• PROBLEM TO WORK ON: When the line with "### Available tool" is reached, include it and stop; before that, copy each line of the listing exactly from the first.

********************

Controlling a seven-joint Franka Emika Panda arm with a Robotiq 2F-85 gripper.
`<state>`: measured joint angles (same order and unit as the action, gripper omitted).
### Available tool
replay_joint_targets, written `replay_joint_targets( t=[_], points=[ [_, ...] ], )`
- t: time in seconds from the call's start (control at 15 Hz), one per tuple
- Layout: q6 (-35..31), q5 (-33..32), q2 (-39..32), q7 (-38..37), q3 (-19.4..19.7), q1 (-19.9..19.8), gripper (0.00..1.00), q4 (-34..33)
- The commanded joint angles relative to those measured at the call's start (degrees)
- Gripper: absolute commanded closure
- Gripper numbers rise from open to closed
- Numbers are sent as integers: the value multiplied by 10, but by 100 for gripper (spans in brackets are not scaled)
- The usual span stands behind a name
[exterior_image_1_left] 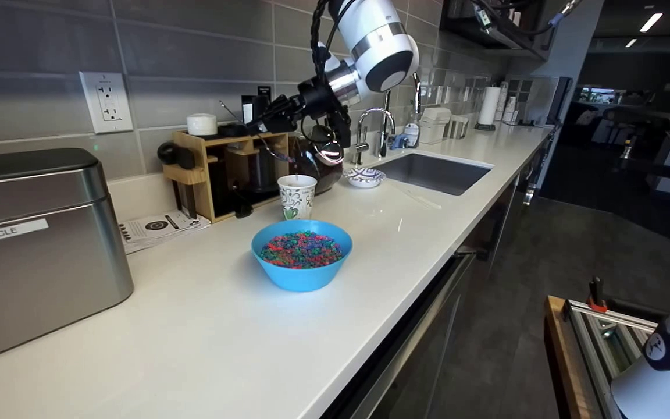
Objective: Put some of the contents of the blue bowl into the paper cup using the silver spoon
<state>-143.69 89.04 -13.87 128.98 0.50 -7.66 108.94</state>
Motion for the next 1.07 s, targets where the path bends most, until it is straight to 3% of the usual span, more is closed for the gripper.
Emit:
replay_joint_targets(
  t=[0.0,1.0],
  points=[
    [23,52,5,44,12,4,98,5],
    [111,124,9,99,33,4,98,18]
  ],
)
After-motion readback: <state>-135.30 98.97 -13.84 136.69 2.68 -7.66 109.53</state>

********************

• REPLY TO THE TASK:
Controlling a seven-joint Franka Emika Panda arm with a Robotiq 2F-85 gripper.
`<state>`: measured joint angles (same order and unit as the action, gripper omitted).
### Available tool

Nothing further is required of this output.